Drupal devel module displays the SQL execution time in cache, not on the SQL server.

Example taken from my website (500.000 posts), opening a forum thread:
SELECT n.nid, n.title, n.sticky, l.comment_count, l.last_comment_timestamp FROM node n INNER JOIN node_comment_statistics l ON n.nid = l.nid INNER JOIN term_node r ON n.nid = r.nid AND r.tid = 9 WHERE n.status = 1 ORDER BY n.sticky DESC, l.last_comment_timestamp DESC
371ms

You can believe it is a lot ...

In fact, you should always check execution time in a graphical SQL client like pgAdmin3:
SELECT n.nid, n.title, n.sticky, l.comment_count, l.last_comment_timestamp FROM node n INNER JOIN node_comment_statistics l ON n.nid = l.nid INNER JOIN term_node r ON n.nid = r.nid AND r.tid = 9 WHERE n.status = 1 ORDER BY n.sticky DESC, l.last_comment_timestamp DESC
This query returns 21000 rows in 7412 ms.

You cache is propably full, your memory is eaten-up and your CPU time is lost.

If 100 people connect to the forum, even with cache and a good PostgreSQL server (don't even think of MySQL), it will be down in 2 minutes. People can also attack a forum quite easily.

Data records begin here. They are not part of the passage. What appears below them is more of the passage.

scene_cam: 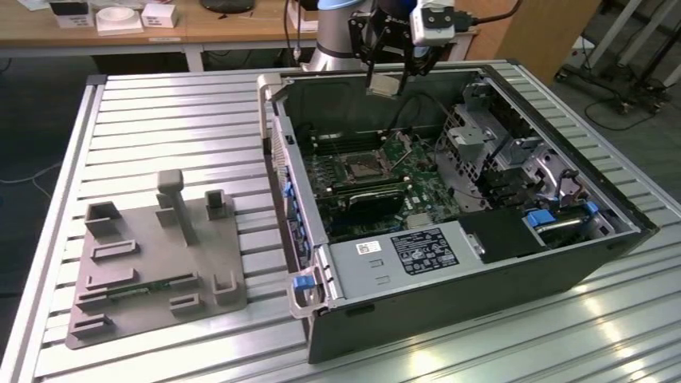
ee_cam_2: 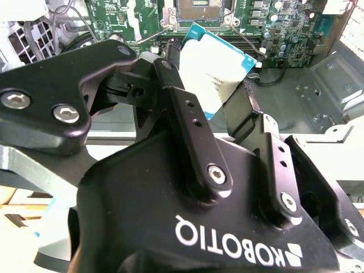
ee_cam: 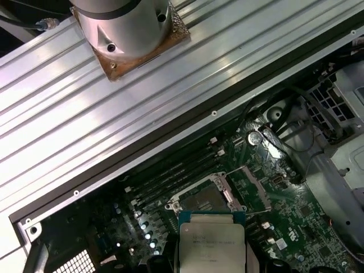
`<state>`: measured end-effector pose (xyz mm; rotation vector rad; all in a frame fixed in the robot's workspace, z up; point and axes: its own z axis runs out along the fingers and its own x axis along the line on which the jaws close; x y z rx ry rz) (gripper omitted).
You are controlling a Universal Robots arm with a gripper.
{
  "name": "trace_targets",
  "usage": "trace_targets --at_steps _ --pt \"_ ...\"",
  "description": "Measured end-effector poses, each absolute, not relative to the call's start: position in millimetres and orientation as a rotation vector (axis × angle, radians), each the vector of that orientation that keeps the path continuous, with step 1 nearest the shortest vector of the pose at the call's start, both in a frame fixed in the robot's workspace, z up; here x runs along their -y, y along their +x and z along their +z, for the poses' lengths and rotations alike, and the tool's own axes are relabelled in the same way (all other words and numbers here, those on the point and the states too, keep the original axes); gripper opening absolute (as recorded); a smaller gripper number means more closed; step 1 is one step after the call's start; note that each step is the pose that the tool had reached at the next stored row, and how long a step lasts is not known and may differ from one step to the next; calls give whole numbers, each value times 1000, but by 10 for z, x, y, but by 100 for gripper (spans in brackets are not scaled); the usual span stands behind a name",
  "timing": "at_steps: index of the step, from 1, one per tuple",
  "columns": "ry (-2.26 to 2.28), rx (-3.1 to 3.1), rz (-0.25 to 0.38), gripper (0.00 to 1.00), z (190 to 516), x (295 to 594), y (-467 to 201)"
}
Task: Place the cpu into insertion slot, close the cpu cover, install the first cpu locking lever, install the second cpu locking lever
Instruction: 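Place the cpu into insertion slot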
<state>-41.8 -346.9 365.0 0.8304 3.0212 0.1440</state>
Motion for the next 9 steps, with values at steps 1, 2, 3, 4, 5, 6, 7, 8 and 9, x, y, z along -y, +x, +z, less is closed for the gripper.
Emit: trace_targets --at_steps 1,2,3,4,5,6,7,8,9 --pt "837 -3019 144 54 3650 3469 -418" --pt "842 -3018 144 54 3649 3469 -418" --pt "848 -3016 144 54 3649 3469 -418" --pt "853 -3014 144 54 3648 3469 -418" --pt "858 -3012 144 54 3648 3469 -418" --pt "864 -3011 144 54 3647 3469 -418" --pt "869 -3009 144 54 3647 3469 -418" --pt "874 -3007 144 54 3646 3469 -418" --pt "880 -3006 144 54 3646 3469 -418"
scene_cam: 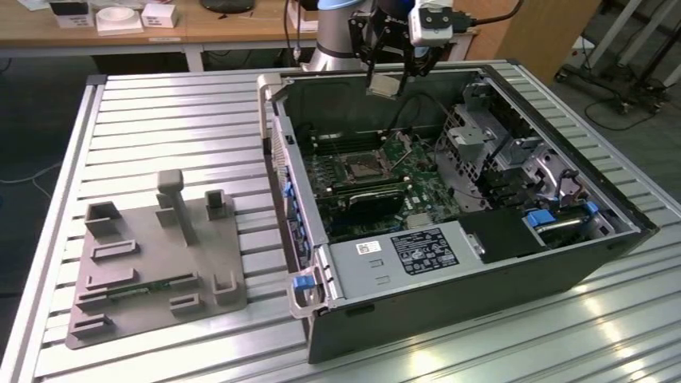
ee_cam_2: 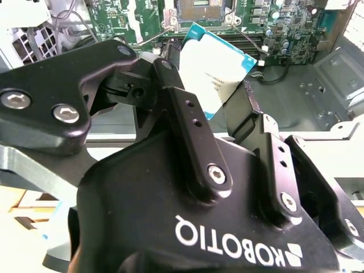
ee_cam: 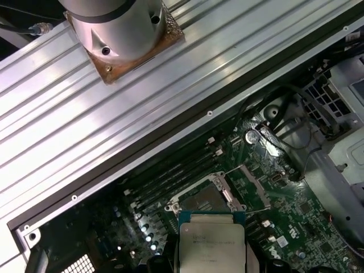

So ... We need to fix this in code. We don't need 21000 rows for a single thread.
I will propose a fix ASAP.

CommentFileSizeAuthor
#22 vacances-011.png197.41 KBazertya123
Support from Acquia helps fund testing for Drupal Acquia logo

Comments

grub3’s picture

Status: Closed (won't fix) » Active

The problem comes from this part of code:

function template_preprocess_forum_topic_navigation(&$variables) {
  $output = '';

  // get previous and next topic
  $sql = "SELECT n.nid, n.title, n.sticky, l.comment_count, l.last_comment_timestamp FROM {node} n INNER JOIN {node_comment_statistics} l ON n.nid = l.nid INNER JOIN {term_node} r ON n.nid = r.nid AND r.tid = %d WHERE n.status = 1 ORDER BY n.sticky DESC, ". _forum_get_topic_order_sql(variable_get('forum_order', 1));
  $result = db_query(db_rewrite_sql($sql), isset($variables['node']->tid) ? $variables['node']->tid : 0);

  $stop = $variables['prev'] = $variables['next'] = 0;

  while ($topic = db_fetch_object($result)) {
    if ($stop == 1) {
      $variables['next'] = $topic->nid;
      $variables['next_title'] = check_plain($topic->title);
      $variables['next_url'] = url("node/$topic->nid");
      break;
    }
    if ($topic->nid == $variables['node']->nid) {
      $stop = 1;
    }
    else {
      $variables['prev'] = $topic->nid;
      $variables['prev_title'] = check_plain($topic->title);
      $variables['prev_url'] = url("node/$topic->nid");
    }
  }
}

db_fetch_object($result) should not be used to fetch and analyse 21.000 records.

I cannot fix this PHP function and leave this to core developers.

grub3’s picture

Priority: Normal » Critical

Setting to critical as no serious forum can work with kind of query.

Damien Tournoud’s picture

Priority: Critical » Normal
Status: Active » Closed (won't fix)

Jean-Michel, this is a friendly warning, please change your behavior. This is getting really annoying.

grub3’s picture

Status: Active » Closed (won't fix)

Sorry, I apologize.
I modified all recent messages to correct them.

This message is part of a tutorial which I am writing here:
Guidelines for writing efficient SQL code

Kind regards,
Jean-Michel

grub3’s picture

Can you modify the title of this message to:
"Drupal query returns 21000 rows, which are computed using PHP"

Why cannot-it be fixed?
Is this a no-op for you?

Scott Reynolds’s picture

good news its in a theme function and you can override it: http://drupal.org/node/55126

What this query is doing of course is finding the next and previous. For an outstanding discussion on the problems of finding next and previous: http://2bits.com/articles/previousnext-api-high-performance-api-module-p...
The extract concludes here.